## AIM OF THE EXERCISE
A single figure is the whole answer: the number of lines in the records that contain "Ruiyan".

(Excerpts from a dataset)
###

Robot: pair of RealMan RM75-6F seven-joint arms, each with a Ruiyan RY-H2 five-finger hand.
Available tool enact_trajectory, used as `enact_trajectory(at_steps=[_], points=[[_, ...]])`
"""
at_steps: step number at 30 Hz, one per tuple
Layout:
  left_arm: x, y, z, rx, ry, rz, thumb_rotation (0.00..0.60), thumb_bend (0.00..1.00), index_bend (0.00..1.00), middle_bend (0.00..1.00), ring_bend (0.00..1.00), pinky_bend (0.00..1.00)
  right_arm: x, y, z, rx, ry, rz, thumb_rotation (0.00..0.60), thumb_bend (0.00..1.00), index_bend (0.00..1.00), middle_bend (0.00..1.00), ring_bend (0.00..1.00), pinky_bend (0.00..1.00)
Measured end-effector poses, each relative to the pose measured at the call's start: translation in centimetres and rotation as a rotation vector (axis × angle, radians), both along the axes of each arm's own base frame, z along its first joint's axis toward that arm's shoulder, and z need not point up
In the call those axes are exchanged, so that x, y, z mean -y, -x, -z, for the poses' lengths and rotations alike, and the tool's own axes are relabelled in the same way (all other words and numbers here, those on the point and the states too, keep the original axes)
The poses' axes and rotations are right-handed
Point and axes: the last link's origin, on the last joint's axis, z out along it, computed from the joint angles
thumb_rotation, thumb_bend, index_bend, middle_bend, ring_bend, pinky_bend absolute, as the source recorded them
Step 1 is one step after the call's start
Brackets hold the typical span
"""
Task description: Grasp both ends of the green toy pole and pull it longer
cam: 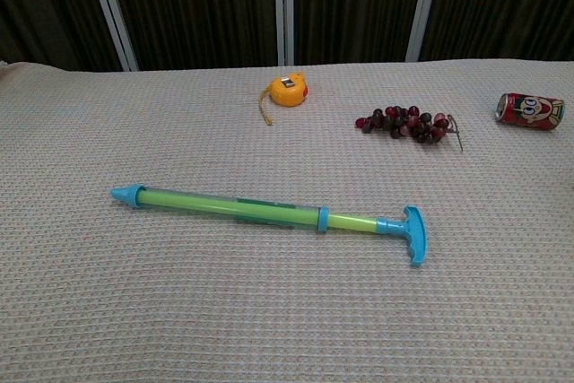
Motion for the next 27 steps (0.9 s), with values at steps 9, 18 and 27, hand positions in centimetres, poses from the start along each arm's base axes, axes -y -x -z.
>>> enact_trajectory(at_steps=[9, 18, 27], points=[[-0.2, 0.2, 0.2, 0.019, 0.026, 0.009, 0.6, 0.0, 0.0, 0.0, 0.0, 0.0, 0.1, 0.1, 1.2, -0.002, -0.032, 0.022, 0.6, 0.0, 0.0, 0.49, 0.5, 0.3], [-1.3, 0.4, 0.3, 0.022, 0.033, 0.0, 0.6, 0.0, 0.0, 0.0, 0.0, 0.0, 3.8, -3.2, 4.2, 0.065, -0.246, -0.011, 0.6, 0.0, 0.14, 1.0, 1.0, 1.0], [-2.7, 1.0, 1.3, 0.002, 0.064, -0.033, 0.6, 0.0, 0.0, 0.0, 0.0, 0.0, 9.4, -9.1, 9.5, -0.034, -0.46, -0.04, 0.6, 0.05, 0.32, 1.0, 1.0, 1.0]])
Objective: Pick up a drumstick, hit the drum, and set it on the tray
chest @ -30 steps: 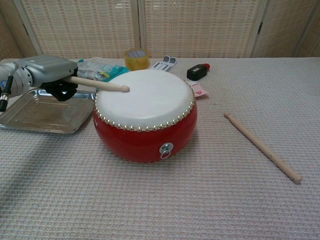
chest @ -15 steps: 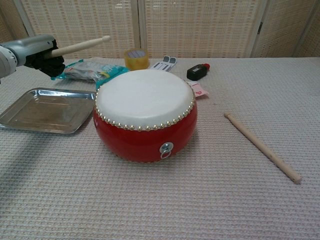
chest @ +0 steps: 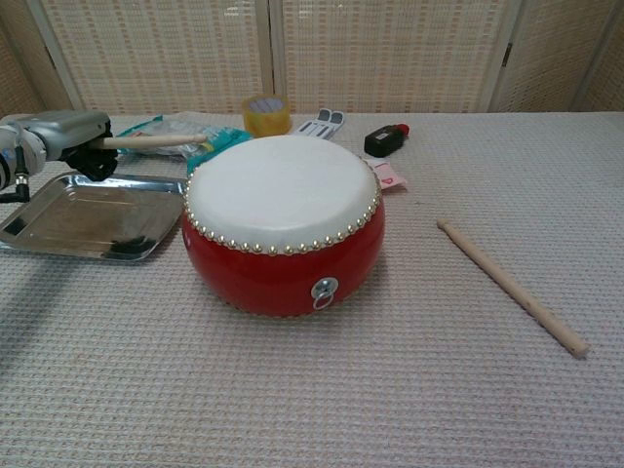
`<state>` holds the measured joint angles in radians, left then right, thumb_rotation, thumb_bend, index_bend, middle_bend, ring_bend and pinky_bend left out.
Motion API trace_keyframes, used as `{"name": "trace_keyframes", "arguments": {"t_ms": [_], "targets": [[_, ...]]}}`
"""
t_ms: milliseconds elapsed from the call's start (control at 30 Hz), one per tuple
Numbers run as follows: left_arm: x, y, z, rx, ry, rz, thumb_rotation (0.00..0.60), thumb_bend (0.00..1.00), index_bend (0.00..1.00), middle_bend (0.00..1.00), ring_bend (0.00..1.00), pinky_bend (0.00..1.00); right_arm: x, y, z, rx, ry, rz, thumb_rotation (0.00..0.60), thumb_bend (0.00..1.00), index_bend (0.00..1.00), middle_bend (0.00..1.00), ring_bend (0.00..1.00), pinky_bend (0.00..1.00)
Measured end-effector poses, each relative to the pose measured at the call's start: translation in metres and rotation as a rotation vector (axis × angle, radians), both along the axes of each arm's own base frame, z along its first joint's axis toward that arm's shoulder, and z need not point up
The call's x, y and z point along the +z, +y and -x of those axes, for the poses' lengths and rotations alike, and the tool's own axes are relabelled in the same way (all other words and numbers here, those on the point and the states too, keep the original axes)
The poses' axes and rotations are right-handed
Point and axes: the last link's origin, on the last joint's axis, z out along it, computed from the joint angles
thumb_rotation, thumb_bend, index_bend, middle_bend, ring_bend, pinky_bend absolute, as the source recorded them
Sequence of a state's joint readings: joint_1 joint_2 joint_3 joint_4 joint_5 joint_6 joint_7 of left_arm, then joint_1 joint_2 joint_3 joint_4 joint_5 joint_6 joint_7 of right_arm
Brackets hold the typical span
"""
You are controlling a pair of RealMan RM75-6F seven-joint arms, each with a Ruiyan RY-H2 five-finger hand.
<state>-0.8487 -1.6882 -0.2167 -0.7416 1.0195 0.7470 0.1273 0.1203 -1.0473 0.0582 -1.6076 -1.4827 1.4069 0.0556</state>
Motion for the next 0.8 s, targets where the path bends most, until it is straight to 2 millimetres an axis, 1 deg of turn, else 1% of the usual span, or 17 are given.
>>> {"name": "trace_keyframes", "arguments": {"t_ms": [100,267,400,500,600,700,800], "targets": [[-0.007,0.000,0.002,-0.012,0.031,0.021,0.600,0.75,1.00,1.00,0.98,1.00,0.000,0.000,0.000,-0.003,0.000,-0.001,0.600,0.18,0.00,0.08,0.00,0.00],[-0.010,0.003,0.007,-0.030,0.090,0.029,0.600,0.74,1.00,0.99,0.95,1.00,-0.001,-0.002,0.000,-0.004,-0.001,-0.002,0.600,0.18,0.00,0.08,0.00,0.00],[-0.012,0.003,0.009,-0.031,0.098,0.037,0.600,0.74,0.99,0.96,0.92,0.99,-0.001,-0.001,0.000,-0.005,-0.001,-0.002,0.600,0.18,0.00,0.08,0.00,0.00],[-0.012,0.002,0.011,-0.038,0.102,0.036,0.600,0.72,0.98,0.93,0.88,0.96,-0.001,-0.002,0.000,-0.004,-0.003,-0.003,0.600,0.18,0.00,0.08,0.00,0.00],[-0.014,-0.001,0.012,-0.034,0.094,0.042,0.600,0.70,0.90,0.83,0.78,0.90,-0.002,-0.002,-0.001,-0.001,-0.003,-0.005,0.600,0.18,0.00,0.08,0.00,0.00],[-0.015,-0.002,0.010,-0.025,0.073,0.040,0.600,0.69,0.78,0.71,0.66,0.84,-0.002,-0.002,-0.002,0.004,-0.003,-0.006,0.600,0.18,0.00,0.08,0.00,0.00],[-0.015,-0.004,0.009,-0.018,0.046,0.038,0.600,0.68,0.61,0.55,0.50,0.72,-0.002,-0.001,-0.002,0.003,-0.003,-0.002,0.600,0.18,0.00,0.08,0.00,0.00]]}}
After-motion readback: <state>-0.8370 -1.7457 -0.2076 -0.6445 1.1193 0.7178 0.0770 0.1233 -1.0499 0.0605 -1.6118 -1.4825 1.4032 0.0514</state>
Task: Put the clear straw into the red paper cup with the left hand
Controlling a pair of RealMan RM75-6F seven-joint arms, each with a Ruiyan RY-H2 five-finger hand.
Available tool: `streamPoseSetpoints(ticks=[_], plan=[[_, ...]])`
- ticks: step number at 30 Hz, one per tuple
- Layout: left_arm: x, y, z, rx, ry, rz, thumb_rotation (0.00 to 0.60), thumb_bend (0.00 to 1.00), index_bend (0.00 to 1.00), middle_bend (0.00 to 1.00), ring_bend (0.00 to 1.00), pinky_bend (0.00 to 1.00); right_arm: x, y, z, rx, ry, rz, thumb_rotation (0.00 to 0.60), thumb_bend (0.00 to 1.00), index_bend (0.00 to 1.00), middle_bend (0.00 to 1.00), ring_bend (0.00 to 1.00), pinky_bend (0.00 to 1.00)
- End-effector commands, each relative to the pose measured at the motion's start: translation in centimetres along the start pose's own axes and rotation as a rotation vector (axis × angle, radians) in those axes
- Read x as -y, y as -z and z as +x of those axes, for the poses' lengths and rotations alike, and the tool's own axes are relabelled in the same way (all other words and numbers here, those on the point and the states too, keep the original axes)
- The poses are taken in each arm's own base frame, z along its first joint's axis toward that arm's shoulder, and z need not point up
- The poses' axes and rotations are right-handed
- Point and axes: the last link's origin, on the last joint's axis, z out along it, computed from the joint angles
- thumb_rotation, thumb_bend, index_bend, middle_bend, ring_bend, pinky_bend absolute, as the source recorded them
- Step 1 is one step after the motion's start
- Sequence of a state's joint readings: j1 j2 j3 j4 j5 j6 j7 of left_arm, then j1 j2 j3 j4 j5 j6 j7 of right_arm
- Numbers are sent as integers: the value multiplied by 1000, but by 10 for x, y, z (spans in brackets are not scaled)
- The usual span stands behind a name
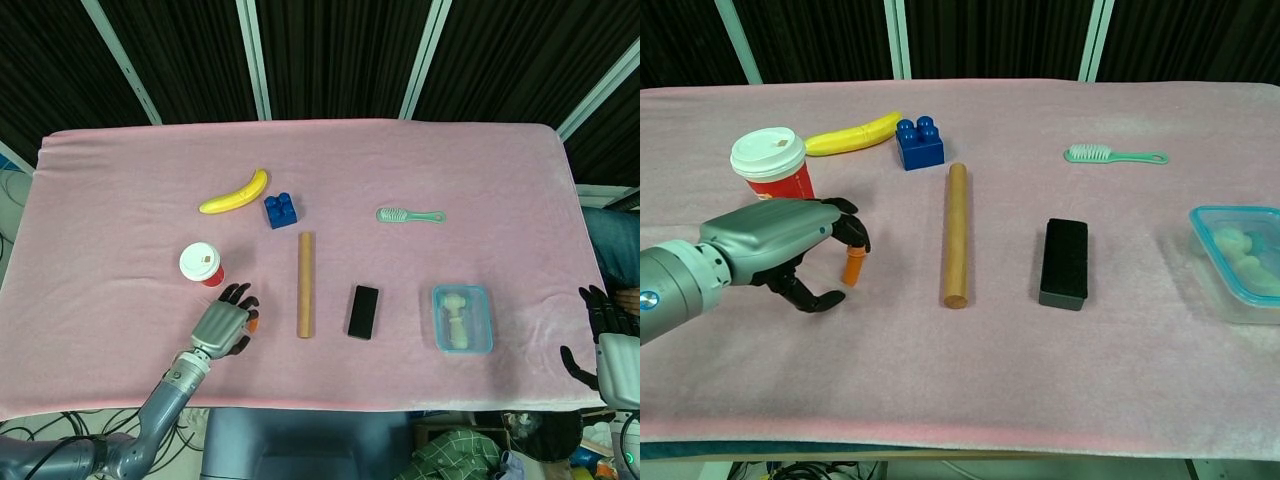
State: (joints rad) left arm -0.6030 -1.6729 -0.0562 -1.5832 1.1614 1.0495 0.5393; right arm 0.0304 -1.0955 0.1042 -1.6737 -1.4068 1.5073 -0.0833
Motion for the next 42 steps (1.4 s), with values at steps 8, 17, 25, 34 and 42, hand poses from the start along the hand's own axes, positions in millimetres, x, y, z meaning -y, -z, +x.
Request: streamPoseSetpoints(ticks=[8, 17, 25, 34, 42], plan=[[-32, -11, 28, -60, 115, -96, 600, 389, 615, 271, 44, 85, 0, 0, 0, 2, -1, -2, 600, 261, 56, 41, 159, 200], [-53, -21, 60, -65, 274, -188, 600, 389, 628, 277, 44, 85, 0, 0, -1, 4, 0, -2, 600, 260, 56, 41, 159, 200], [-55, -33, 92, -72, 422, -230, 600, 389, 641, 284, 44, 92, 0, 0, -1, 3, 0, -3, 600, 261, 56, 41, 159, 200], [-26, -45, 148, -109, 645, -183, 600, 389, 649, 286, 44, 103, 1, 1, -1, 4, 2, -2, 600, 261, 56, 41, 159, 199], [-8, -50, 188, -146, 815, -176, 600, 390, 659, 293, 44, 106, 1, 1, -2, 6, 7, -1, 600, 260, 56, 41, 159, 200]])
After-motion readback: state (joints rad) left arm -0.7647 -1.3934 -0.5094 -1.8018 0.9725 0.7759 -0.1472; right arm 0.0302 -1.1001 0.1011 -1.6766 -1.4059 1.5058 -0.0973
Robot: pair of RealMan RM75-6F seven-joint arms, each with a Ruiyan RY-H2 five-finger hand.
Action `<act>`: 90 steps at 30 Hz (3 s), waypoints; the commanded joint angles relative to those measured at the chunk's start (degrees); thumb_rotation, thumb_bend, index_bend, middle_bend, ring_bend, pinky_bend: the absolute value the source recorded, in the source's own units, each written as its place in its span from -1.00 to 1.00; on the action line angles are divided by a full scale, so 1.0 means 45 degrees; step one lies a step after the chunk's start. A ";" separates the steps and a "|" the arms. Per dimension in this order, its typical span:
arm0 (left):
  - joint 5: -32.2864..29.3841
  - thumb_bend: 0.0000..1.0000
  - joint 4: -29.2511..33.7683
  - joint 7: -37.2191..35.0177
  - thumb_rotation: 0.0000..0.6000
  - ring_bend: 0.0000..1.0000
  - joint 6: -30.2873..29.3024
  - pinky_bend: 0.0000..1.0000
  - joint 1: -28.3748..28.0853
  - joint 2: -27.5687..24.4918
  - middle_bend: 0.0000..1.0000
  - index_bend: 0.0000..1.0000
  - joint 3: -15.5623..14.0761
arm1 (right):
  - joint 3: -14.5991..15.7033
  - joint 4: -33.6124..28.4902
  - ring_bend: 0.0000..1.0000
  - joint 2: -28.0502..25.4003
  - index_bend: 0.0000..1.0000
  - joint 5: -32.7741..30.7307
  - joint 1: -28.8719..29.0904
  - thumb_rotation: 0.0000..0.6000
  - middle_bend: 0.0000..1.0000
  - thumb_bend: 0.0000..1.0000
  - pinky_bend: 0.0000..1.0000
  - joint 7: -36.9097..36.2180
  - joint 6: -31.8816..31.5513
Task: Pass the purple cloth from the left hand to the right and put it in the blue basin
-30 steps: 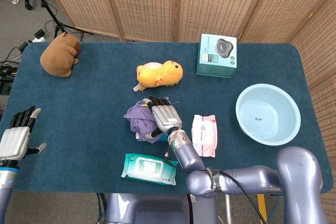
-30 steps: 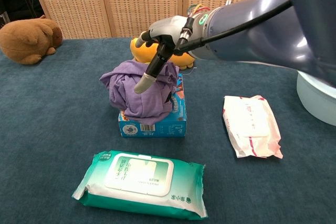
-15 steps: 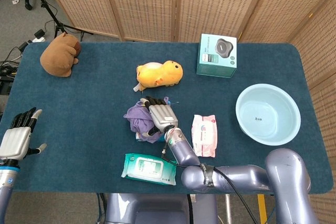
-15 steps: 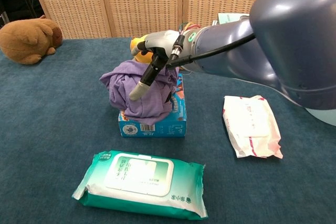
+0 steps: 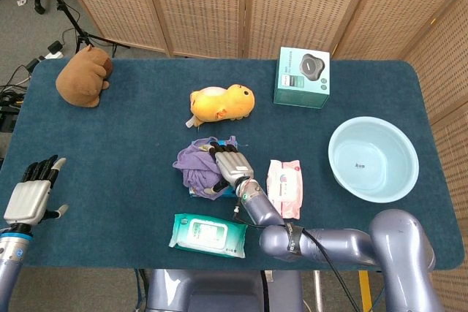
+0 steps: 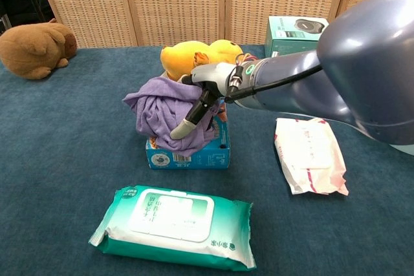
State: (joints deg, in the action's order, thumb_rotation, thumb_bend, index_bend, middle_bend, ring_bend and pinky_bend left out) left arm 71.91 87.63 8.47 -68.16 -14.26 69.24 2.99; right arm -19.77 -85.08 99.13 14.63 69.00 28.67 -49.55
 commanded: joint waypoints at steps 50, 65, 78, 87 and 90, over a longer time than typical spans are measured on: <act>-0.0112 -0.58 0.0239 -0.0100 1.00 -1.00 -0.0015 -1.00 0.0034 -0.0162 -1.00 -1.00 0.0022 | -0.1065 -0.3605 -0.04 -0.0945 0.35 0.2792 -0.1487 1.00 -0.01 -0.38 0.29 0.2239 -0.5750; 0.0369 -0.58 0.0611 0.0217 1.00 -1.00 -0.0558 -1.00 0.0183 -0.0173 -1.00 -1.00 -0.0101 | -0.0623 -0.6269 -0.04 -0.4367 0.35 0.4773 -0.3690 1.00 -0.01 -0.39 0.29 0.1700 -0.7120; 0.0855 -0.58 0.0845 0.0589 1.00 -1.00 -0.0950 -1.00 0.0286 -0.0028 -1.00 -1.00 -0.0266 | -0.0261 -0.5205 -0.04 -0.7015 0.35 0.5477 -0.6330 1.00 -0.04 -0.38 0.29 -0.1616 -0.5954; 0.0938 -0.58 0.0831 0.0684 1.00 -1.00 -0.0996 -1.00 0.0306 0.0020 -1.00 -1.00 -0.0290 | 0.0204 -0.3491 -0.04 -0.7548 0.35 0.6165 -0.7598 1.00 -0.04 -0.38 0.29 -0.3810 -0.4761; 0.0970 -0.58 0.0866 0.0757 1.00 -1.00 -0.1008 -1.00 0.0314 0.0037 -1.00 -1.00 -0.0314 | 0.0417 -0.2646 -0.04 -0.7516 0.35 0.6167 -0.8022 1.00 -0.04 -0.39 0.29 -0.4521 -0.4321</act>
State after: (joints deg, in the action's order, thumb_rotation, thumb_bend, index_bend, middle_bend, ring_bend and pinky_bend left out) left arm 76.28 91.49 11.80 -72.76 -12.85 69.38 1.62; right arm -18.82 -99.47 65.42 42.18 34.51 10.35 -70.60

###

## ANSWER BOX
4